| TASK DIRECTIONS |
For this exercise, return exactly the lines of the material below that begin at the one with "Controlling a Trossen" and stop after the one with "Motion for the".

| DATA EXCERPT |
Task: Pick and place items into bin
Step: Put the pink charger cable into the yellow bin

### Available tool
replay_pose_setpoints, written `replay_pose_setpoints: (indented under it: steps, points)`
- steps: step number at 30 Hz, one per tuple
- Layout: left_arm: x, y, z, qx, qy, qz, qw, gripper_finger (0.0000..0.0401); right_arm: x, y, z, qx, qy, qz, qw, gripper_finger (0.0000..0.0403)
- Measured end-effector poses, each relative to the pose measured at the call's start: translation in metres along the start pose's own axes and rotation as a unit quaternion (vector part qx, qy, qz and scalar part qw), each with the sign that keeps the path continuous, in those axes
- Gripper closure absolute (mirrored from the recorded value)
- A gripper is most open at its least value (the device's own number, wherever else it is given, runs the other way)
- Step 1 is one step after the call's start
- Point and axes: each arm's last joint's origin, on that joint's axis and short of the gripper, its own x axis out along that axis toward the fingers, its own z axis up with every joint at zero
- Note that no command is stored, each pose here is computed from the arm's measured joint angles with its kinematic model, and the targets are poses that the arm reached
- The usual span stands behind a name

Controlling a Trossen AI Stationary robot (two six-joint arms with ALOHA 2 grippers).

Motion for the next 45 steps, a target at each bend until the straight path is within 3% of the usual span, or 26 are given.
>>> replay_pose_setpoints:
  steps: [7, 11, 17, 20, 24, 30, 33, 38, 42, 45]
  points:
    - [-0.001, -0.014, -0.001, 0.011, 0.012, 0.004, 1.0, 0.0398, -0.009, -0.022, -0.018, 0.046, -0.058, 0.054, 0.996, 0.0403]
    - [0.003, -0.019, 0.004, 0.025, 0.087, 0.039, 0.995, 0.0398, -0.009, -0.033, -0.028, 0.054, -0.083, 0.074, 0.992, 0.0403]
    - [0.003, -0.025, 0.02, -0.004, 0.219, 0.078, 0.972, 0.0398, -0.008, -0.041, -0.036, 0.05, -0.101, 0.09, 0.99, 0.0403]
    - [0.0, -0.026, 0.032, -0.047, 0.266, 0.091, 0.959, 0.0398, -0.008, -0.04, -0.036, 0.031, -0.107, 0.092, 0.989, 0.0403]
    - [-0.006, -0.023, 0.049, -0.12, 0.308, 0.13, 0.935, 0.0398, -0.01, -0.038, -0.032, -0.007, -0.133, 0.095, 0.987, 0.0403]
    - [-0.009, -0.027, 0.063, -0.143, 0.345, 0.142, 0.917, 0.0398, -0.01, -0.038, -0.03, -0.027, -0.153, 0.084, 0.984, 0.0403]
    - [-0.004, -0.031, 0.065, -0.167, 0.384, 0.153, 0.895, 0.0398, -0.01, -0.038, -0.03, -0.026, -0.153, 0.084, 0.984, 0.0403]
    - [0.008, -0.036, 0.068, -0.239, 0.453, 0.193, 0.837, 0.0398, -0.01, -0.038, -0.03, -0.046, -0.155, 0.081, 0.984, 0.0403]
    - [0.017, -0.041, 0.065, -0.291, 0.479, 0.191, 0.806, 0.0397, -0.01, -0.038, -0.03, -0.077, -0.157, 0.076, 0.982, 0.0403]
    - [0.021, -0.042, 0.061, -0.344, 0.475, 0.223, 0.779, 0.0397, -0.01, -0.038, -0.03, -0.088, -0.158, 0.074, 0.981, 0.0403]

| ANSWER SPACE |
Controlling a Trossen AI Stationary robot (two six-joint arms with ALOHA 2 grippers).

Motion for the next 45 steps, a target at each bend until the straight path is within 3% of the usual span, or 26 are given.

The output shown is complete.